The task: For the listing that follows, give again exactly the lines from the one with "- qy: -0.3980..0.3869" to the one with "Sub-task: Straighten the", including both.

Input data:
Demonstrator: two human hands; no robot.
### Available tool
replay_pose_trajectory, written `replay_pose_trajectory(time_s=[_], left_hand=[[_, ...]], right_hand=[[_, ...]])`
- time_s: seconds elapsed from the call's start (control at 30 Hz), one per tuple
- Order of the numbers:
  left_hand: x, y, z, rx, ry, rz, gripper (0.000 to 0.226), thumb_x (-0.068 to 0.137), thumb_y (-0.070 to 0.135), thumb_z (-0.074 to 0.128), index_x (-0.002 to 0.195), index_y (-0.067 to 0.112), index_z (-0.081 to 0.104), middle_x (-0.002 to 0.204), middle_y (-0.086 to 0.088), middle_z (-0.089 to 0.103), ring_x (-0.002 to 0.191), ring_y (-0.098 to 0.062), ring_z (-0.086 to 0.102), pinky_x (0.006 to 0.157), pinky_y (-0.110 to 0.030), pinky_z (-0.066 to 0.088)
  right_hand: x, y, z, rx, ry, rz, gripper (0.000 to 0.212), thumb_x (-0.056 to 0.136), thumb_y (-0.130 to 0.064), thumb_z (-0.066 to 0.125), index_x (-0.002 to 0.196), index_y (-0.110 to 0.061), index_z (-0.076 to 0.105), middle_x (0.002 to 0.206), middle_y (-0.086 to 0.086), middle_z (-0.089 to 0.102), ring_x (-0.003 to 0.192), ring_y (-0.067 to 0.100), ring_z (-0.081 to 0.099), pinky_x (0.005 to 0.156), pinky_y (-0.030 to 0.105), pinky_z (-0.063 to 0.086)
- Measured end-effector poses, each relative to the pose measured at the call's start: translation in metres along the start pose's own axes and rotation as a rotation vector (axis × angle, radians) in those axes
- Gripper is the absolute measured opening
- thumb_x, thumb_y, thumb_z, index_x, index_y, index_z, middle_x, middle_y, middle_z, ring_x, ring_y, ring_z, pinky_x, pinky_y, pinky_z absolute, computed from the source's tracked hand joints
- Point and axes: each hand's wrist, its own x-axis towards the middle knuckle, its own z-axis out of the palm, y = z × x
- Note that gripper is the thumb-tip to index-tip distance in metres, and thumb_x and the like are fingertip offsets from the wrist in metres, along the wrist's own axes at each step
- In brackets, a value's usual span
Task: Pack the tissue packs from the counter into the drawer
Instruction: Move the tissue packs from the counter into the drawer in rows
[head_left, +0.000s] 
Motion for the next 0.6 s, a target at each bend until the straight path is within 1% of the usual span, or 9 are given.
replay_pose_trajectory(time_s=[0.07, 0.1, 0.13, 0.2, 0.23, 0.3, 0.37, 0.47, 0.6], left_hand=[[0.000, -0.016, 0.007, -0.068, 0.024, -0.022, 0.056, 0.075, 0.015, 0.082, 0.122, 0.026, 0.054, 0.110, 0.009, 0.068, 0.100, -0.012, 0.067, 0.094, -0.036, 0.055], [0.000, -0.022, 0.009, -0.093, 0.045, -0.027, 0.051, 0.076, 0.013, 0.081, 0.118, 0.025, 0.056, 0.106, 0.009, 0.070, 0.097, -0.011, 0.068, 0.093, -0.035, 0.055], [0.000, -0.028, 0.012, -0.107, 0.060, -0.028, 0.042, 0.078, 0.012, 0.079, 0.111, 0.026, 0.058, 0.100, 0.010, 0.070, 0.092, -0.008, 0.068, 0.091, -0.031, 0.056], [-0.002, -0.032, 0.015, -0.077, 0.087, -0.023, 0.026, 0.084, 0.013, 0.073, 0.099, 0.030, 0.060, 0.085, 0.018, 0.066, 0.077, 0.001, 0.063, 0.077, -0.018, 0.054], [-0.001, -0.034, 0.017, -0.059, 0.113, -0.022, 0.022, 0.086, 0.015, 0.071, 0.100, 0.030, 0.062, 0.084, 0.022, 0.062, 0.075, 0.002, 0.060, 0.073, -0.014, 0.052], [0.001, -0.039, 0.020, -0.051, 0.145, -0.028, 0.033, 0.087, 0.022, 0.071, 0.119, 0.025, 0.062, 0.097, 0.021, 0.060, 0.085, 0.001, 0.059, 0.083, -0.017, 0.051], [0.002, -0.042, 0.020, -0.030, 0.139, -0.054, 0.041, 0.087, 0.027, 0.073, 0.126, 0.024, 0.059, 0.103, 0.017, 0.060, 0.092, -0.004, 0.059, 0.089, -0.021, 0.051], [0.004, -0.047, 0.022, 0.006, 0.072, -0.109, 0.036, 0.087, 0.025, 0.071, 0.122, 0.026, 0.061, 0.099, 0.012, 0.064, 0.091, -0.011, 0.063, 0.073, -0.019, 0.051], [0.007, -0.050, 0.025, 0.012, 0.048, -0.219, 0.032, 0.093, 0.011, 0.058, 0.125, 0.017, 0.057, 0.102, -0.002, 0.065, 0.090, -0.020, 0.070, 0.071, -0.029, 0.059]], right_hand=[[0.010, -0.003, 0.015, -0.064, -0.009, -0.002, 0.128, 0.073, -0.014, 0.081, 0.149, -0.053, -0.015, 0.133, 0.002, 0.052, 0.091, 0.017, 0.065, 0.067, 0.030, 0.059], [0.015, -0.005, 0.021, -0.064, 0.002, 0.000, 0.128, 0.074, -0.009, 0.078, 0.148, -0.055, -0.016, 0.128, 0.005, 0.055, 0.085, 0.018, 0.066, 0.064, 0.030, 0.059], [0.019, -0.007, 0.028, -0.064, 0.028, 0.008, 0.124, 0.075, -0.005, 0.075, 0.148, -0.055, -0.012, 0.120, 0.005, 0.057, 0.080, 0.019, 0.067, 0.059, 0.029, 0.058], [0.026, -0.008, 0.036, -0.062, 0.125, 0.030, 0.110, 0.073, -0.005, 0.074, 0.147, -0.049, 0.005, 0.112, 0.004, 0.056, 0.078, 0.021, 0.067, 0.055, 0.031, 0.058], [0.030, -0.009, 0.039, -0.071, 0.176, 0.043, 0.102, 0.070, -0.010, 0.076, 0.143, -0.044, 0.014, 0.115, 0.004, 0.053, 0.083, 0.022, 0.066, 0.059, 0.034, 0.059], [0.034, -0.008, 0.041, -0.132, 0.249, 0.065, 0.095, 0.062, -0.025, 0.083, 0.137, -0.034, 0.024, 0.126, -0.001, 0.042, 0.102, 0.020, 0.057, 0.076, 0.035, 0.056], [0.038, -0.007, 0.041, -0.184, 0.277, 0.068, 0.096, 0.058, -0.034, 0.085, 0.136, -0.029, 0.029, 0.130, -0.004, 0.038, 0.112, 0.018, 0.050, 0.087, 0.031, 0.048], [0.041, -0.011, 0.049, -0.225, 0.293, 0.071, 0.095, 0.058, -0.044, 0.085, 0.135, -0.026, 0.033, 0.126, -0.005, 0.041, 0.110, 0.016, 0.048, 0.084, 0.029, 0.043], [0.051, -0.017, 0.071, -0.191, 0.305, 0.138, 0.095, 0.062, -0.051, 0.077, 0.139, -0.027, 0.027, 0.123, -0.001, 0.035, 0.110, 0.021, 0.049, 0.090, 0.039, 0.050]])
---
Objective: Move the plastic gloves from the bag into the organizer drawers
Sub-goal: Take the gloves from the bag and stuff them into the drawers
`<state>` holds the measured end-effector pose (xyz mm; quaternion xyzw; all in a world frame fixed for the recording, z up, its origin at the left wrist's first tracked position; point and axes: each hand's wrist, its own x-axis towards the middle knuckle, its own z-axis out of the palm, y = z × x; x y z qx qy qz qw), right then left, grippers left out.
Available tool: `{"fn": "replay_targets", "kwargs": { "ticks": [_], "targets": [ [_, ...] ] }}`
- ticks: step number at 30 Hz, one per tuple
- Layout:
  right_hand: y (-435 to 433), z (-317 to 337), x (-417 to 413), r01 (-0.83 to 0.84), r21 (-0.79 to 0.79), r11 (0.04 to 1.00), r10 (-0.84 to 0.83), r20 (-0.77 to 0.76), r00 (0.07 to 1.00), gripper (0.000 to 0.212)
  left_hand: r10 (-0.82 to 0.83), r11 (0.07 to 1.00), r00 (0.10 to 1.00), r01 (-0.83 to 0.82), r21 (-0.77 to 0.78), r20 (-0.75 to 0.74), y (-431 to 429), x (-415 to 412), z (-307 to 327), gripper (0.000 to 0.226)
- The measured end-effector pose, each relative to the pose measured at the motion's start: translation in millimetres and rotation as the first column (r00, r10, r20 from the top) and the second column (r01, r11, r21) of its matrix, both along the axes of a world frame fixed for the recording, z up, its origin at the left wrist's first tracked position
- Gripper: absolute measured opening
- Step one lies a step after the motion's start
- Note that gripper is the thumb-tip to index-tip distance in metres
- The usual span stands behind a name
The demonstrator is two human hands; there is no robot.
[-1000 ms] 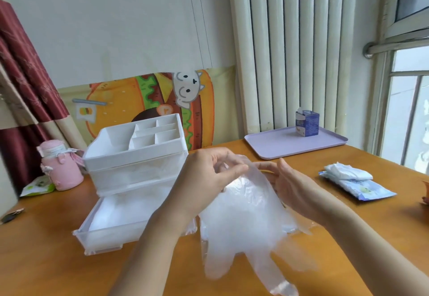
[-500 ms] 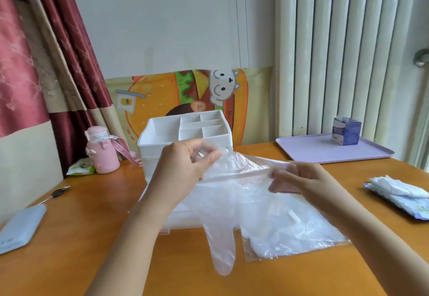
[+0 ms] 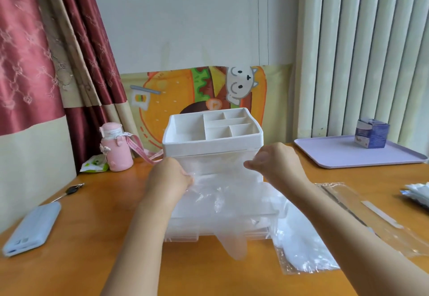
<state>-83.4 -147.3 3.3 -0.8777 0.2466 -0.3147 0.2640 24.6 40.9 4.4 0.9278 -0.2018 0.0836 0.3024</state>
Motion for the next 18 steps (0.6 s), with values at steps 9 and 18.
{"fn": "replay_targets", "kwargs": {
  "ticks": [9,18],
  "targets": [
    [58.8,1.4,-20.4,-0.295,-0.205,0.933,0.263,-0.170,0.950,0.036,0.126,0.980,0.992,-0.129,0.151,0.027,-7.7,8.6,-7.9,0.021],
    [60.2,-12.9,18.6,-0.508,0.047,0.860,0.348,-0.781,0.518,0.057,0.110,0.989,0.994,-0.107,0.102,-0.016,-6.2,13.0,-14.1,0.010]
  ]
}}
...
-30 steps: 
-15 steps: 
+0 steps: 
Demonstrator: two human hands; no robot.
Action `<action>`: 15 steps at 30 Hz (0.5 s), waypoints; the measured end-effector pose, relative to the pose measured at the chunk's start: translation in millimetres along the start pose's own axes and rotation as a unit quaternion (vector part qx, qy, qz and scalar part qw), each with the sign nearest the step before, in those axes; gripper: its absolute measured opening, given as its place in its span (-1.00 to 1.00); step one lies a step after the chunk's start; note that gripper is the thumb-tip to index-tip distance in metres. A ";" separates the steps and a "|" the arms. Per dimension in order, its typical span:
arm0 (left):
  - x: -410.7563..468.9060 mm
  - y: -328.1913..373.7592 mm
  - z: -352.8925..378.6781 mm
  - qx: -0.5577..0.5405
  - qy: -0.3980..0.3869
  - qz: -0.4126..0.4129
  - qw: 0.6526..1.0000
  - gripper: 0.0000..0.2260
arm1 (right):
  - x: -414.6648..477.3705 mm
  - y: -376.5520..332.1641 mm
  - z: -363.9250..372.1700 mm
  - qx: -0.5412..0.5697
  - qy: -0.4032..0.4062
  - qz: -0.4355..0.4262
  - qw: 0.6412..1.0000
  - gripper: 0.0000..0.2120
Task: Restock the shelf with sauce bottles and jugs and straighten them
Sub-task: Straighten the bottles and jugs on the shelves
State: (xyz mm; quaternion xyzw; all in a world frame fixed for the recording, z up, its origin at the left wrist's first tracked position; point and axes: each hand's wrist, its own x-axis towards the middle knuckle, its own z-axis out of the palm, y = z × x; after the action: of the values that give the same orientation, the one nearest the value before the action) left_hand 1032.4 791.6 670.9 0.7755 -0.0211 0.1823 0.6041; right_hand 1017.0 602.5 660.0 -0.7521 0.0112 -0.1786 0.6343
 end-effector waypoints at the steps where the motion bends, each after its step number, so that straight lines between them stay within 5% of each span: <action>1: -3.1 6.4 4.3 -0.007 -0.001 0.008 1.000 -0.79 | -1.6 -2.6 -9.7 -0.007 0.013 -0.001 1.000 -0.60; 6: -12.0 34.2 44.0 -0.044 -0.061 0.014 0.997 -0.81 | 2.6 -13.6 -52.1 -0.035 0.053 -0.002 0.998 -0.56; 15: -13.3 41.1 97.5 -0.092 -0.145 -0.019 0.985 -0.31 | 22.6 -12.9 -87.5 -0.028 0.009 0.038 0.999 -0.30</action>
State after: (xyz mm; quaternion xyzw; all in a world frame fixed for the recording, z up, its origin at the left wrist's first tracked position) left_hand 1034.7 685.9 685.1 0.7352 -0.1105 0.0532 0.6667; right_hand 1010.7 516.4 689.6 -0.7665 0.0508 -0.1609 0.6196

Response for this exercise:
  - qy: -0.3980..0.3869
  - qz: -0.4126..0.4129
  - qw: 0.6526..1.0000
  - gripper: 0.0000..0.2260
arm1 (right):
  - x: -414.6648..477.3705 mm
  - y: -376.5520..332.1641 mm
  - z: -363.9250..372.1700 mm
  - qx: -0.5412..0.5697
  - qy: -0.4032..0.4062
  - qz: -0.4355..0.4262
  - qw: 0.6412..1.0000
  - gripper: 0.0000..0.2120
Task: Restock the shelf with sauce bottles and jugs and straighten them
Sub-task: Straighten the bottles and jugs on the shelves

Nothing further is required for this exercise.